* **What you will do**: Lines from the beginning of the entries up to and including the one with "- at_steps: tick" must be duplicated word for word; leave out all others.

BEGIN Data supplied

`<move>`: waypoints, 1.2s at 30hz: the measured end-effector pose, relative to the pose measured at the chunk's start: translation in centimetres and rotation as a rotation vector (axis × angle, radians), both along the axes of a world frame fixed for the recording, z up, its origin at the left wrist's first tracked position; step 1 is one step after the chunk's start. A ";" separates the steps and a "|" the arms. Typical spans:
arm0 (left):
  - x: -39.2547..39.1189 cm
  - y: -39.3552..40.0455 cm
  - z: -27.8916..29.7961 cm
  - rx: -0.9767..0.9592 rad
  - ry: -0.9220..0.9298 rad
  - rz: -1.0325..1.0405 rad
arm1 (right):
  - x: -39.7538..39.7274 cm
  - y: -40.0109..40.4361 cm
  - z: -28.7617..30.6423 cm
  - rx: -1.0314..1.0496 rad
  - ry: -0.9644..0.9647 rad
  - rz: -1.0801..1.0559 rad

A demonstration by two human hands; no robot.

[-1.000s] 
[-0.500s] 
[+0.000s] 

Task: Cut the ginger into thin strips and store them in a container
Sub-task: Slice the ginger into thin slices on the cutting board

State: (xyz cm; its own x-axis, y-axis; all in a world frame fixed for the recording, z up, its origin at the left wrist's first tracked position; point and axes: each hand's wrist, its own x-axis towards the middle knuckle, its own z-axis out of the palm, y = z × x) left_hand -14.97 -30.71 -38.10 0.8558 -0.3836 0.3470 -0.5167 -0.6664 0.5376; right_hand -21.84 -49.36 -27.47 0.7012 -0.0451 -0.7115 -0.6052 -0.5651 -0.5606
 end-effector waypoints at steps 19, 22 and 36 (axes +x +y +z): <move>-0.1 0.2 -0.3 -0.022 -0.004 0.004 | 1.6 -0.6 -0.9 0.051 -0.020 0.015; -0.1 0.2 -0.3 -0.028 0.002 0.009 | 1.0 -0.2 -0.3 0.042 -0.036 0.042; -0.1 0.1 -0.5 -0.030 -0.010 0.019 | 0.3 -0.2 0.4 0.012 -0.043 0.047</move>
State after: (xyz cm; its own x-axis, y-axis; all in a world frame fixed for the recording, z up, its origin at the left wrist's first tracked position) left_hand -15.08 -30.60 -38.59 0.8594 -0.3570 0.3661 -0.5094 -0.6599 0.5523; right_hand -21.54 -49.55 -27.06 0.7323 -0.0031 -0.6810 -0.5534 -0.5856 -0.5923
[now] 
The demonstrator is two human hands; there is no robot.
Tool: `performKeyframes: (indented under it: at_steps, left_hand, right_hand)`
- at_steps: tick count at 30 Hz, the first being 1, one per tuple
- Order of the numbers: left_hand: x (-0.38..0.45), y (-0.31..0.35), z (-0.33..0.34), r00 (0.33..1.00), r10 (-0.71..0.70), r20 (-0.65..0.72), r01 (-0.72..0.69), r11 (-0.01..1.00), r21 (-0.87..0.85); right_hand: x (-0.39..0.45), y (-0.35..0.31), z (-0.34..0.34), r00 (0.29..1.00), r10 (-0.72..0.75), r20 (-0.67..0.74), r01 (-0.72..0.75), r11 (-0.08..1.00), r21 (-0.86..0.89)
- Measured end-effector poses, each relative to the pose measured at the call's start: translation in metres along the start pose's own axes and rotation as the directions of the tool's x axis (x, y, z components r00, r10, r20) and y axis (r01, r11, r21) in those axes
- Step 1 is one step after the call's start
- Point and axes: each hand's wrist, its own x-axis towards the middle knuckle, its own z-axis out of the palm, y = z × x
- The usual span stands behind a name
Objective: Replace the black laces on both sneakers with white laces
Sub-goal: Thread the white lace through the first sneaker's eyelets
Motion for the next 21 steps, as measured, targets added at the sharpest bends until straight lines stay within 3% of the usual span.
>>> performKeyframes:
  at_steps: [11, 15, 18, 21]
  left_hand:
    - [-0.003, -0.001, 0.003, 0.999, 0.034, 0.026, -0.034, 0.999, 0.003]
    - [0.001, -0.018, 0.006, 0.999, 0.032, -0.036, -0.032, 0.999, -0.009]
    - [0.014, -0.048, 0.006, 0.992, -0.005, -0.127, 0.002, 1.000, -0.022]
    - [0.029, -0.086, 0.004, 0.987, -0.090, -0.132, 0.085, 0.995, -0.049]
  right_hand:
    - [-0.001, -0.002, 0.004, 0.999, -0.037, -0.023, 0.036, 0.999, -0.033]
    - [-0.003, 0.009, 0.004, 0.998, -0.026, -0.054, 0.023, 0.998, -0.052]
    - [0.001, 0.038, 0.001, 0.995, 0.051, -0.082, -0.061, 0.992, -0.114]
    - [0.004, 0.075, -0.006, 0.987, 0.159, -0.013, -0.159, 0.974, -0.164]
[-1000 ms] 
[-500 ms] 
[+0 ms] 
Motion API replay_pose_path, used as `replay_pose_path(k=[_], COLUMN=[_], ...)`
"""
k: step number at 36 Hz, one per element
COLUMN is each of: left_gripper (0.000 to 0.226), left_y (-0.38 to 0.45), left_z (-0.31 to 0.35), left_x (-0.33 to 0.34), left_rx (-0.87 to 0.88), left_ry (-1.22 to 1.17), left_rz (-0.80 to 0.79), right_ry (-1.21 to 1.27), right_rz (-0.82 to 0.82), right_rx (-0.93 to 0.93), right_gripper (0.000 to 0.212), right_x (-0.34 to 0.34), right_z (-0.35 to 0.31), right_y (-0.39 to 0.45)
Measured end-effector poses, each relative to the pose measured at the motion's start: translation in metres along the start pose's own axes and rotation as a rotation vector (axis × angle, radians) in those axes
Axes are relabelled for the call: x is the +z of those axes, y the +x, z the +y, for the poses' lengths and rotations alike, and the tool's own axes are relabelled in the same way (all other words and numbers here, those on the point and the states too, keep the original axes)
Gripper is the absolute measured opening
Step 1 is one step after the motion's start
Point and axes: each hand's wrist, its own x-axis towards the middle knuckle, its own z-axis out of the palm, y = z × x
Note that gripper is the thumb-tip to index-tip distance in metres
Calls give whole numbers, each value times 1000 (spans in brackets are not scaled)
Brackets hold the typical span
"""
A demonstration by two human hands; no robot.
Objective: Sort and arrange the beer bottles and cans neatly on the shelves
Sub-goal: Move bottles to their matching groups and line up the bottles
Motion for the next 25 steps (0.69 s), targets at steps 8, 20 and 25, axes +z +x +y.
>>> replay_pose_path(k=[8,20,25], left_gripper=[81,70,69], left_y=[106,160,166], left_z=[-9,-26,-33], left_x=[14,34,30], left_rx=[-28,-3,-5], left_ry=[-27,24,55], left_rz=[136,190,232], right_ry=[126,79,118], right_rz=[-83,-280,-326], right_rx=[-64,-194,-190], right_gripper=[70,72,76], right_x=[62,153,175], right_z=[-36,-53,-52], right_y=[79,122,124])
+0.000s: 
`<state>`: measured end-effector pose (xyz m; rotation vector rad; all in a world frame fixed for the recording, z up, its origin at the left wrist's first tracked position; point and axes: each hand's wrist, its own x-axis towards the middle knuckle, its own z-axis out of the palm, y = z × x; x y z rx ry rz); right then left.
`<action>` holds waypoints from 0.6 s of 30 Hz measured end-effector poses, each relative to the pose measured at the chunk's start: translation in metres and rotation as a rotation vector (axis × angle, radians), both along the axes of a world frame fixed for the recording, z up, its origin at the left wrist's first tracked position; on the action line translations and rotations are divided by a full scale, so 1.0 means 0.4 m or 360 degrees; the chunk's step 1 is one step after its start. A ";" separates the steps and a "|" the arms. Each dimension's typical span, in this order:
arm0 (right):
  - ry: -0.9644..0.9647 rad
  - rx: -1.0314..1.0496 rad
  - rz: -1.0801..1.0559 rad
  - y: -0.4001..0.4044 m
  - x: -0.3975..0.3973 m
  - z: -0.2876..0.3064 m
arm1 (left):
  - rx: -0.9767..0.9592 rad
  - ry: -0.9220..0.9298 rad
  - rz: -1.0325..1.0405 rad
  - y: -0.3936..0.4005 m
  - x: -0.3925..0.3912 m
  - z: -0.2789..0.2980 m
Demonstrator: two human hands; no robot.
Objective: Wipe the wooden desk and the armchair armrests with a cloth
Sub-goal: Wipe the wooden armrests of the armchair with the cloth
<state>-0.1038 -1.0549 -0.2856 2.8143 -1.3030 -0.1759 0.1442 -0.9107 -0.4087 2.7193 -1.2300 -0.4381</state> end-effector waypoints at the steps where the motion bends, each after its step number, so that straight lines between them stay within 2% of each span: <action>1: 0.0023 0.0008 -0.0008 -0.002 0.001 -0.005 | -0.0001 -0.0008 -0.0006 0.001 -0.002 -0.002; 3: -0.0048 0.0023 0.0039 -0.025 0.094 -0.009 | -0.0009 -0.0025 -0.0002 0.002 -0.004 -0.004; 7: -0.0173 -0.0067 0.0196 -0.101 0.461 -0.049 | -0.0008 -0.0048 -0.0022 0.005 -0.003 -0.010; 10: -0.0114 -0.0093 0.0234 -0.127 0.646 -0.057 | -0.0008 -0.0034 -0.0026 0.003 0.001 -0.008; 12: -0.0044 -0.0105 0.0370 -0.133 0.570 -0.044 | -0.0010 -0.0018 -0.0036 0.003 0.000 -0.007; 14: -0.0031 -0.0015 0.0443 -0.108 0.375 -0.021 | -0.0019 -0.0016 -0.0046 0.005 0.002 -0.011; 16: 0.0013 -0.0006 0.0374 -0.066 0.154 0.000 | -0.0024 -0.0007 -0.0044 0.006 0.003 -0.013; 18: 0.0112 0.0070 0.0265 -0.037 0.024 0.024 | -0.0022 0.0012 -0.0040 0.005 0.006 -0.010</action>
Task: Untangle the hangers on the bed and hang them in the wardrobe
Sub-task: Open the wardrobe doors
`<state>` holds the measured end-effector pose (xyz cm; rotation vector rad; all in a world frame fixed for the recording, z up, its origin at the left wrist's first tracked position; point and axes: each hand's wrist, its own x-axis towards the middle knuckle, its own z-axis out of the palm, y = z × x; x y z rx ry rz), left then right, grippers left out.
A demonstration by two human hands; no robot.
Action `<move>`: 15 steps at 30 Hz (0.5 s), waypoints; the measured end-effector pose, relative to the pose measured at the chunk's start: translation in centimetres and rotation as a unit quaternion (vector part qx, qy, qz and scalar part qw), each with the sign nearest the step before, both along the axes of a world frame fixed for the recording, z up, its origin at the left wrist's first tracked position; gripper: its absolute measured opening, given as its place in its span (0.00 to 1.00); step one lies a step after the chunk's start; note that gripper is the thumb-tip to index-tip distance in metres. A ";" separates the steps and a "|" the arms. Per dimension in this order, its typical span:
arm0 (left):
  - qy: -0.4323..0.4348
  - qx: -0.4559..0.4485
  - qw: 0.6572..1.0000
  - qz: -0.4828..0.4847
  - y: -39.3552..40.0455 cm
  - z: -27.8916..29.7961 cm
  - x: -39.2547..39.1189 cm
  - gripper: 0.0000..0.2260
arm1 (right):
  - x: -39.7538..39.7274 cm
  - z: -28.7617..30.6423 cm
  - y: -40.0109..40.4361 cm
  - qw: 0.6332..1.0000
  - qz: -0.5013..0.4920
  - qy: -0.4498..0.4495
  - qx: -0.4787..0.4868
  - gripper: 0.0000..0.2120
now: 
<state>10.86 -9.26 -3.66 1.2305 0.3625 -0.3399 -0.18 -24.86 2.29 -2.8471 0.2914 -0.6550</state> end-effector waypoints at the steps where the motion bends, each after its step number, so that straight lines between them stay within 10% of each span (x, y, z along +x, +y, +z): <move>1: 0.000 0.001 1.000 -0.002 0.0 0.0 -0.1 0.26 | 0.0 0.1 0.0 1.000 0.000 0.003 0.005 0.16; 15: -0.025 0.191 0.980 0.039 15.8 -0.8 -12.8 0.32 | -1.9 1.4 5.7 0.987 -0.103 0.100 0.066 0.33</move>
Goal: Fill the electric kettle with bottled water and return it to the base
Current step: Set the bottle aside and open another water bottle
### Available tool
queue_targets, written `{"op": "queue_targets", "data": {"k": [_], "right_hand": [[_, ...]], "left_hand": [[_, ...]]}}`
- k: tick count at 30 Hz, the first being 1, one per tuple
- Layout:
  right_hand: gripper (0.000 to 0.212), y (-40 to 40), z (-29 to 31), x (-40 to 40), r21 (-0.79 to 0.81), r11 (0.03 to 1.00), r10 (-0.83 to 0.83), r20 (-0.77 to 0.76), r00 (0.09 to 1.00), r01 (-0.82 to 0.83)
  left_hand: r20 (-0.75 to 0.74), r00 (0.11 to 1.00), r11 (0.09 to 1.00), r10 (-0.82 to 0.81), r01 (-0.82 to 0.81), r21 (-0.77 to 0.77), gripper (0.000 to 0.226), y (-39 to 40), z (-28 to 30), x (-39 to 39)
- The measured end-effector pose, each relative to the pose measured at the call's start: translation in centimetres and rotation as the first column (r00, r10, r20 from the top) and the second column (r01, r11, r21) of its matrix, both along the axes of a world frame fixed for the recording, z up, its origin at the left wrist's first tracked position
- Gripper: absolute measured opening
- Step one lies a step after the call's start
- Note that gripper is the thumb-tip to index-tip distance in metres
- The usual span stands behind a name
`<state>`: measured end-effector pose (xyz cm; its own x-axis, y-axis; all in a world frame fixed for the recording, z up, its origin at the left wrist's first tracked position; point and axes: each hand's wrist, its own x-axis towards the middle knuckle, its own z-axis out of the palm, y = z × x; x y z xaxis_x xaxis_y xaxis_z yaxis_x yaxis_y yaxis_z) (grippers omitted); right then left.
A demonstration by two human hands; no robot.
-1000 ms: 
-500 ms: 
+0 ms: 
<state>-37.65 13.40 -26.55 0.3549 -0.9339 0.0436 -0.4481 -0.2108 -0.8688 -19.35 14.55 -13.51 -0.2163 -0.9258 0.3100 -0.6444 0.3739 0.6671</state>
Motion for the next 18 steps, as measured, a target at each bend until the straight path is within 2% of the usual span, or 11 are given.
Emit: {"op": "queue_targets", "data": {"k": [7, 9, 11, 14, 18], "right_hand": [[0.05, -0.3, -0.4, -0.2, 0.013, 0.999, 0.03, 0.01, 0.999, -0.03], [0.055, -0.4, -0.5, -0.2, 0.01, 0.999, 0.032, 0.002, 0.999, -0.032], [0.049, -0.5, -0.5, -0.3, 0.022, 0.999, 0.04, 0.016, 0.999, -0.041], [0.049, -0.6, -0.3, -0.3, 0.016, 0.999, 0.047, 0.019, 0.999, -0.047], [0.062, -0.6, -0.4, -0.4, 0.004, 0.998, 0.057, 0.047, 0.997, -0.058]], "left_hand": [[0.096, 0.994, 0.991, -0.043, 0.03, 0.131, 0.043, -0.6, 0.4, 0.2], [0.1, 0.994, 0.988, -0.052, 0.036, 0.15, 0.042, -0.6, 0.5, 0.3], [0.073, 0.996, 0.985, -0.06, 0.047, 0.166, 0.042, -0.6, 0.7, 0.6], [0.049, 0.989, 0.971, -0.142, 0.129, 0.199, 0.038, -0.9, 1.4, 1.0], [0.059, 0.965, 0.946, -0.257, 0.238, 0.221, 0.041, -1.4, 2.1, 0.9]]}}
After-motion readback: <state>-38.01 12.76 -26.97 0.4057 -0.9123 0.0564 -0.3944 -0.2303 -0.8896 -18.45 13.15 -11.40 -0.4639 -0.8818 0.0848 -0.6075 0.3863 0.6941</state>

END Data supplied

* **Response to this exercise**:
`<move>`: waypoints, 1.2s at 30hz: the measured end-effector pose, relative to the pose measured at the chunk's start: translation in centimetres and rotation as a rotation vector (axis × angle, radians), both along the axes of a world frame fixed for the recording, z up, its origin at the left wrist's first tracked position; step 1 is one step after the chunk's start. A ";" separates the steps and a "|" the arms. Typical spans:
arm0 (left):
  - x: -39.2547..39.1189 cm
  - y: -39.3552..40.0455 cm
  - z: -27.8916..29.7961 cm
  - rx: -0.9767..0.9592 rad
  - ry: -0.9220..0.9298 rad
  - rz: -1.0325..1.0405 rad
arm1 (right):
  - x: -39.7538..39.7274 cm
  - y: -40.0109..40.4361 cm
  - z: -28.7617..30.6423 cm
  - rx: -1.0314..1.0496 rad
  - ry: -0.9644..0.9647 rad
  - rz: -1.0801..1.0559 rad

A demonstration by two human hands; no robot.

[-1.000s] 
[-0.500s] 
[+0.000s] 

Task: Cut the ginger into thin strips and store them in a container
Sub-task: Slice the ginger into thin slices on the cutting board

State: (xyz cm; its own x-axis, y-axis; all in a world frame fixed for the recording, z up, its origin at the left wrist's first tracked position; point and axes: each hand's wrist, its own x-axis towards the middle knuckle, its own z-axis out of the palm, y = z × x) left_hand -14.97 -30.71 -38.10 0.8558 -0.3836 0.3470 -0.5167 -0.6664 0.5376; right_hand -21.84 -49.36 -27.47 0.7012 -0.0451 -0.7115 -0.6052 -0.5651 -0.5606
 end-effector waypoints at steps 19, 22 and 36 (axes +x +y +z): <move>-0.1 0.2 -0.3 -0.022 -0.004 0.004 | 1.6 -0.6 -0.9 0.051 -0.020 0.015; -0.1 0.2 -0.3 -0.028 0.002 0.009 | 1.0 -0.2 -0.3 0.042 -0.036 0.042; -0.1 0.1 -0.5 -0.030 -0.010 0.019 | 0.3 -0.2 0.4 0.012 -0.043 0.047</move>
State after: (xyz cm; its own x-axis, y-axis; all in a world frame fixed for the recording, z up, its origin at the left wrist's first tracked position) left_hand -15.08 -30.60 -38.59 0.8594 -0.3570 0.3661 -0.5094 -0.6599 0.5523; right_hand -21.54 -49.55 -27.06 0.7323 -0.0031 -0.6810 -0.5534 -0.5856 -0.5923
[now] 
The demonstrator is two human hands; there is no robot.
Tool: `performKeyframes: (indented under it: at_steps, left_hand, right_hand)`
- at_steps: tick count at 30 Hz, the first being 1, one per tuple

The required output has been given.